Lemma 37.76.6. Let f : X \to Y be a separated, locally quasi-finite morphism. Let w : X \to \mathbf{Z}_{> 0} be a positive weighting of f. Assume \int _ w f attains its maximum d and let Y_ d \subset Y be the open set of points y with (\int _ f w)(y) = d. Then the morphism f^{-1}(Y_ d) \to Y_ d is finite.
Proof. Observe that Y_ d is open by Lemma 37.76.4. Let y \in Y_ d. Say x_1, \ldots , x_ n are the points of X lying over y. Apply Lemma 37.41.5 to get an étale neighbourhood (U, u) \to (Y, y) and a decomposition
U \times _ Y X = W \amalg \ \coprod \nolimits _{i = 1, \ldots , n} \ \coprod \nolimits _{j = 1, \ldots , m_ i} V_{i, j}
as in locus citatus. Observe that d = \sum w(v_{i, j}) where w(v_{i, j}) = w(x_ i).
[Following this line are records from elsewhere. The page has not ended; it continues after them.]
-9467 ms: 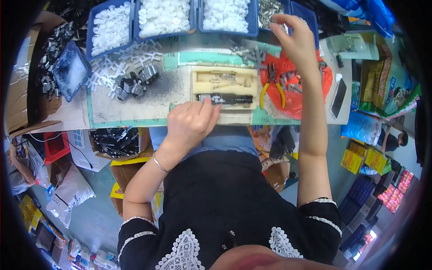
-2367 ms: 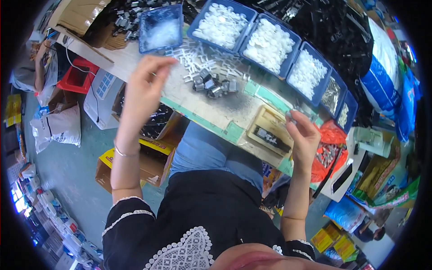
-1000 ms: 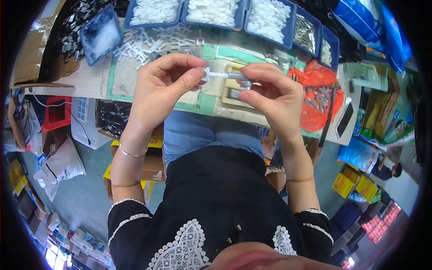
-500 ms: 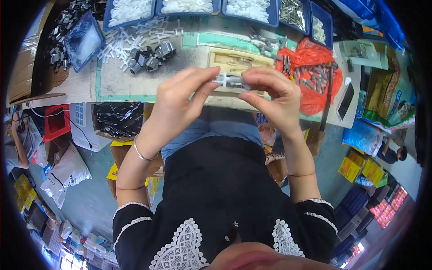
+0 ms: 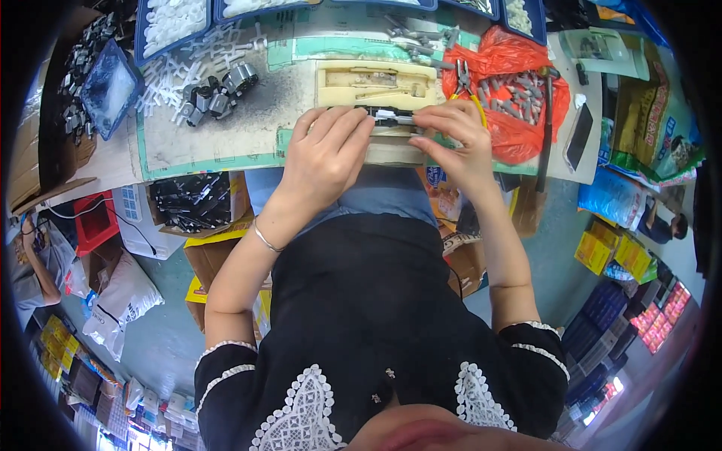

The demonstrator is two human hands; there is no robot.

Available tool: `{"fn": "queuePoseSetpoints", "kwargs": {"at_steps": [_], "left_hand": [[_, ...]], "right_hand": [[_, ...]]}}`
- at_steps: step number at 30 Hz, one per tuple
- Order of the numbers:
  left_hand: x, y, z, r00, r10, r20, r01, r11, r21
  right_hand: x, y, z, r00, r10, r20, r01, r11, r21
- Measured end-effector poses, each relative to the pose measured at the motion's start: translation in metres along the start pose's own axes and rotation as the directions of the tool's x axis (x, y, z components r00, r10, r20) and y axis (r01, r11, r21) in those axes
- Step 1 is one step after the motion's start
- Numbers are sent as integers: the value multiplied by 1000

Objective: The person assembles small plastic housings, metal clips, and springs using a wooden assembly jig, pliers, and a screwdriver.

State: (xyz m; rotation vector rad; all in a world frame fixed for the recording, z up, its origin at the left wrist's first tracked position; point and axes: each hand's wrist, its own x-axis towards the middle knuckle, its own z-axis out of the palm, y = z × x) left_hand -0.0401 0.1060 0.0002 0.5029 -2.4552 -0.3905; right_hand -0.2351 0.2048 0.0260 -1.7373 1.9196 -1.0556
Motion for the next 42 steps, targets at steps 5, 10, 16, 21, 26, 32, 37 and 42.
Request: {"fn": "queuePoseSetpoints", "kwargs": {"at_steps": [5, 10, 16, 21, 26, 32, 37, 42], "left_hand": [[-4, 5, 5, 997, -70, -27, 69, 997, -19], [-7, 5, 18, 996, -43, -81, 51, 993, 108], [-2, 4, 19, 995, -3, -100, 23, 978, 209], [-2, 1, 8, 998, 10, -60, 1, 986, 168], [29, -36, -30, 981, -51, -188, 58, 998, 30], [106, -197, -108, 874, -284, -395, 428, 833, 350], [154, -279, -106, 883, -447, -147, 456, 736, 501], [175, -296, -106, 786, -616, 60, 506, 696, 509]], "right_hand": [[5, 5, -2, 997, -59, 54, 60, 998, -22], [13, -4, -5, 989, -80, 123, 101, 979, -178], [4, 4, -1, 996, -89, -12, 81, 948, -307], [6, 2, 0, 992, -129, -6, 121, 948, -296], [0, 3, -10, 967, 27, -253, -33, 999, -20], [7, -10, -16, 958, -28, -284, 27, 1000, -8], [19, -20, -13, 964, -31, -264, 34, 999, 8], [25, -19, -14, 969, -55, -240, 51, 998, -23]]}}
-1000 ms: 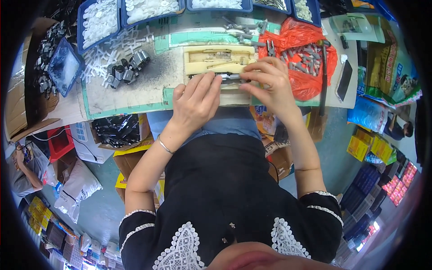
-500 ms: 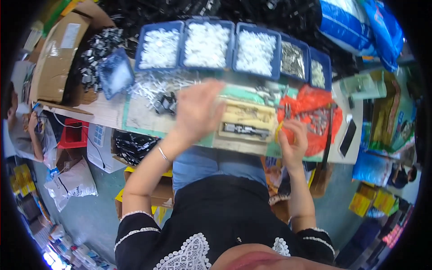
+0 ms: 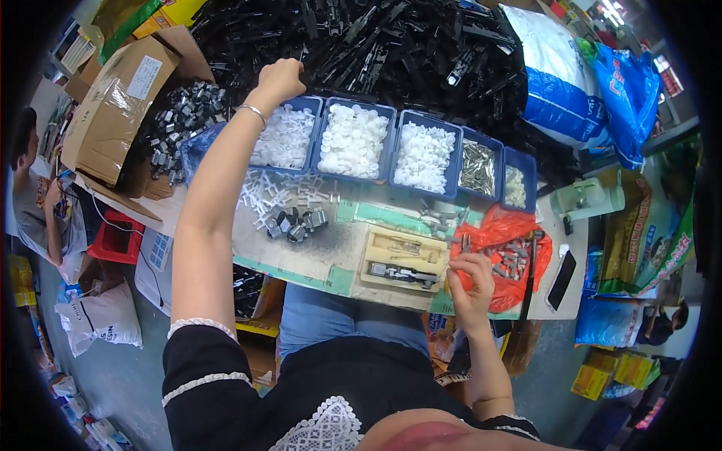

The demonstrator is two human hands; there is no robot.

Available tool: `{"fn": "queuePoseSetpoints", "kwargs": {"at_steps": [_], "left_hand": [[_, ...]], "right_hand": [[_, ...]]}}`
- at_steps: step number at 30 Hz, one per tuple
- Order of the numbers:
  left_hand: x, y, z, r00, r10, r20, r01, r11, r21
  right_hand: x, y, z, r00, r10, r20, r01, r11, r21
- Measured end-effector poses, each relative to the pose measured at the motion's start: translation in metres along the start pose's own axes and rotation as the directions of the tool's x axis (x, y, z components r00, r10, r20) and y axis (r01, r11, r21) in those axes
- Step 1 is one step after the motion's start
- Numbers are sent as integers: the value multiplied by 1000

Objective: The person assembles small plastic housings, metal clips, and springs using a wooden assembly jig, pliers, and a screwdriver.

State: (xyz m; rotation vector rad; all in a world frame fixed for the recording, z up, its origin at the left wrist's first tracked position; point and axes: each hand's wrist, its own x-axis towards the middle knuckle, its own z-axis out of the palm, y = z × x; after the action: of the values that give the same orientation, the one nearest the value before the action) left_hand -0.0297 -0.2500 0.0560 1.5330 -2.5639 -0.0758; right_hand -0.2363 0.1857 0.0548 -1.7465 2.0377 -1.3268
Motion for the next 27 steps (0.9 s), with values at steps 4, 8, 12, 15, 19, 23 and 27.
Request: {"fn": "queuePoseSetpoints", "kwargs": {"at_steps": [4, 8, 12, 15, 19, 23, 27], "left_hand": [[-15, 6, -22, 860, 202, -469, -338, 914, -224], [-71, 61, -44, 905, 160, -394, -423, 412, -807], [-151, 112, -43, 921, 319, -225, -250, 40, -967], [-199, 133, -35, 912, 365, -187, -177, -60, -982], [-237, 140, -33, 834, 438, -336, -504, 356, -787], [-282, 146, -16, 795, 564, -224, -516, 434, -739], [-312, 154, -6, 766, 614, -194, -552, 471, -689]], "right_hand": [[1, 8, -6, 999, 32, 20, -32, 999, 11], [23, 7, -3, 999, 28, 28, -30, 996, 79], [70, -27, 6, 971, -224, -80, 210, 965, -155], [83, -43, 4, 957, -285, 61, 291, 920, -262], [55, -34, -4, 923, -180, 340, 203, 979, -33], [12, -35, -7, 867, -138, 479, 171, 985, -26], [-21, -31, -13, 840, -66, 539, 121, 990, -68]]}}
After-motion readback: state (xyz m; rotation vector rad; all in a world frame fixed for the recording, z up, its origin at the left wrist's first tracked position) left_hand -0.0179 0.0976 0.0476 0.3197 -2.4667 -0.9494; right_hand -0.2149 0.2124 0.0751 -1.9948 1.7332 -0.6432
Since \int _{V_{i, j} \to U} w|_{V_{i, j}} is locally constant by definition, we may after shrinking U assume these functions are constant with value w(v_{i, j}). We conclude that
\textstyle {\int }_{U \times _ Y X \to U} w|_{U \times _ Y X} = \textstyle {\int }_{W \to U} w|_ W + \sum \textstyle {\int }_{V_{i, j} \to U} w|_{V_{i, j}} = \textstyle {\int }_{W \to U} w|_ W + (\int _ f w)(y)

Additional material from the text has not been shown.